Faculty & Departments

FICA Exemptions

The Federal Insurance Contributions Act (FICA) imposes taxes on employers and on employees. These taxes, collectively termed FICA tax or social security tax, finance old age/survivors/disability insurance and medicare insurance provided under the Social Security Act.

In general, Medicare taxes are assessed and processed in essentially the same manner as FICA taxes.

The calculation of the tax is based on the amount of wages paid to an employee for employment. The law provides for several exemptions by excluding either certain services as employment or types of compensation as wages.

As a general rule, FICA tax is applicable to salary or wage payments made by U.S. employers to nonresident alien employees, unless one of the following exemptions applies.

Students Working at the Institution They Attend

Internal Revenue Code (IRC) Section 3121( b)(10) generally provides that a student who works for the school at which s/he is enrolled and regularly attends classes is exempt from the FICA tax. The exemption applies equally to US citizens and nonresident alien students.

Additional information re exemption under Section 3121( b)(10) is available in Internal Revenue Bulletin 2005-2, which focuses on student exemption FICA rules.
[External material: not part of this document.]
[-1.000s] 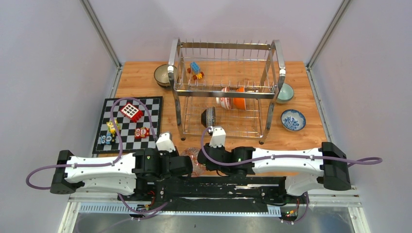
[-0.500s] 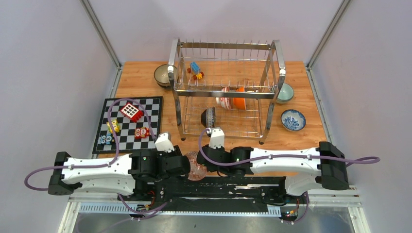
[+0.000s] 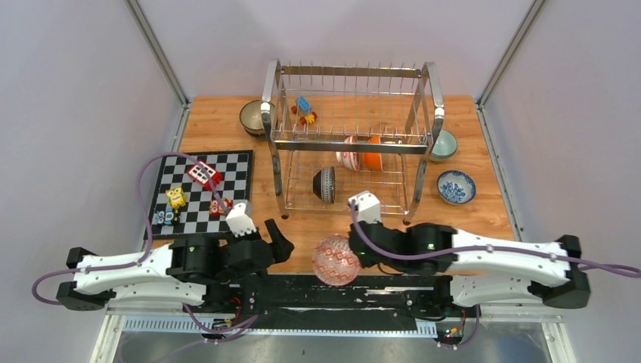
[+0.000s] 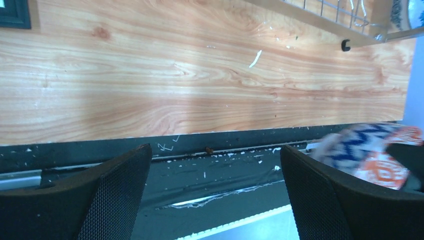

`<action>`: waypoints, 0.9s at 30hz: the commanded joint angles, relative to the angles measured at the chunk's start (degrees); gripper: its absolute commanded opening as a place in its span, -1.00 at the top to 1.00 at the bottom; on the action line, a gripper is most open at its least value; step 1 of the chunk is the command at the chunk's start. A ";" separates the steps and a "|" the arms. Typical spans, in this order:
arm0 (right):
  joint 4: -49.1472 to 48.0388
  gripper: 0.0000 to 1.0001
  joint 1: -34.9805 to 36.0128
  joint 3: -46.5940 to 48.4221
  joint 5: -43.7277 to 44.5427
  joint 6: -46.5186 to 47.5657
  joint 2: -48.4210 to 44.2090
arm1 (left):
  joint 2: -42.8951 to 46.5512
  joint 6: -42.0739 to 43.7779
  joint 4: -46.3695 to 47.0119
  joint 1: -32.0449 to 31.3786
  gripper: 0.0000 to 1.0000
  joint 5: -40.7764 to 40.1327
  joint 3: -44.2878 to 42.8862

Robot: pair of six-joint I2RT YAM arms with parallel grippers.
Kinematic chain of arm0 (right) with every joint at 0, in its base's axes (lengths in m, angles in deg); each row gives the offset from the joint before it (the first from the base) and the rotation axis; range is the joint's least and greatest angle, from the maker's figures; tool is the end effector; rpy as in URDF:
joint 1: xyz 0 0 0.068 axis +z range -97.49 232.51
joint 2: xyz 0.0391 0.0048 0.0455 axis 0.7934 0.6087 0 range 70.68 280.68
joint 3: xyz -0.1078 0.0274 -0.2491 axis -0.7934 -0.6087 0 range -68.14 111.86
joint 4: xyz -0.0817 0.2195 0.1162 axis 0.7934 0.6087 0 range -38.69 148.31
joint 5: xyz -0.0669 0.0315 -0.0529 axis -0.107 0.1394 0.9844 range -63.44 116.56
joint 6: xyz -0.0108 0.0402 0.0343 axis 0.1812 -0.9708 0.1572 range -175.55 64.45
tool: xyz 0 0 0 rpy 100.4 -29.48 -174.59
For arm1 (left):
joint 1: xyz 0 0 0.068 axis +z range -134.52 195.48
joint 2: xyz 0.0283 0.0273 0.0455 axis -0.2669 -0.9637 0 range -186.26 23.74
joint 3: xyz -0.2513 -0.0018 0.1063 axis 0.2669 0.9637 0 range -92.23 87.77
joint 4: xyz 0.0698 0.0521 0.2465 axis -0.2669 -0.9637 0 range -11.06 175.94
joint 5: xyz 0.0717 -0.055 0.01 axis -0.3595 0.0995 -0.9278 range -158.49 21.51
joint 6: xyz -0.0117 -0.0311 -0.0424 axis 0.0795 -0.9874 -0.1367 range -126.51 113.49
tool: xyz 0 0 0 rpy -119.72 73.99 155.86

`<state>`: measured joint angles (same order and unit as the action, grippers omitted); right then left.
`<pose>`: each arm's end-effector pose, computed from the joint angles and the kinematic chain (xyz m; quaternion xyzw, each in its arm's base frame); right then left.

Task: Unload the bowls from the dish rack
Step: Place the bowl with the bowl.

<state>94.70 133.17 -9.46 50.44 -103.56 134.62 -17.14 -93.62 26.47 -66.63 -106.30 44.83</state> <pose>0.0506 0.2186 0.3079 -0.1873 0.8990 0.2275 0.3240 0.0378 -0.1140 0.2691 -0.1305 0.9032 -0.2350 0.3345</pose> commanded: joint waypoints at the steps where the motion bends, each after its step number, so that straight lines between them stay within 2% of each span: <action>1: 15.21 0.95 0.40 2.55 6.01 7.43 -10.19 | 8.12 3.20 -0.24 -0.16 -1.00 -4.80 4.85; 5: 29.00 0.95 -2.71 8.05 13.40 4.80 -12.56 | 14.58 2.91 2.35 -0.14 -1.00 -6.17 8.41; 9: 34.26 0.95 -8.76 10.37 18.70 4.37 -11.63 | 16.49 2.04 1.94 -0.16 -1.00 -7.83 9.16; 13: 33.53 0.95 -18.63 11.53 20.58 6.04 -12.49 | 14.72 2.22 1.11 -0.16 -1.00 -8.25 8.22; 20: 32.03 0.95 -28.94 15.41 23.39 12.14 -17.82 | 10.71 4.01 1.60 -0.21 -1.00 -7.80 6.31; 24: 30.88 0.95 -39.36 14.05 24.70 14.06 -18.45 | 8.90 6.83 3.37 -0.16 -1.00 -9.30 5.95; 27: 26.60 0.95 -46.39 12.62 24.24 14.90 -19.20 | 7.77 8.68 4.42 -0.16 -1.00 -9.81 5.46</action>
<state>125.35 94.11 4.22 72.12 -91.58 115.80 -8.05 -87.79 28.79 -66.63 -112.96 52.11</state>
Section 7 deals with undergraduate and graduate student concerns.

F, J, M, and Q Visaholders

IRC Section 3121(b)(19) states that the term employment for FICA tax purposes will not include service which is performed by a nonresident alien person for the period s/he is temporarily present in the US as a nonimmigrant under various subparagraphs of the Immigration and Nationality Act.

To qualify for the section 3121(b)(19) exemption, the individual must be: (i) a nonresident alien; (ii) an F-1, J-1, M-1, or Q-1 visaholder; (iii) performing services to carry out the purpose of the primary ("-1") visaholder's visa.

The current position of the IRS is that an individual will not qualify for the section 3121(b)(19) exemption if he is a resident alien for tax purposes under either the green card test or the substantial presence test.  

Any secondary visaholders (F-2, J-2, M-2, Q-2, e.g. spouse and dependent children of the primary visaholder) are not eligible for the section 3121(b)(19) exemption because the purpose of their visit to the US is to accompany the primary (-1) visaholder, not to work.

Publication 519, issued 3/07/13, pp 42-43 provides this statement relating to Students and Exchange Visitors:

"Generally, services performed by you as a nonresident alien temporarily in the United States as a nonimmigrant under subparagraph (F), (J), (M), or (Q) of section 101(a)(15) of the Immigration and Nationality Act are not covered under the social security program if the services are performed to carry out the purpose for which you were admitted to the United States.  This means that there will be no withholding of social security or Medicare taxes from the pay you receive for these services.  These types of services are very limited, and generally include only on-campus work, practical training, and economic hardship employment." 

Application of Tax Treaties to FICA Tax Withholding

Unless a treaty carries specific language allowing a FICA tax exemption, it likely will be difficult to argue that FICA tax is exempt under an income tax treaty.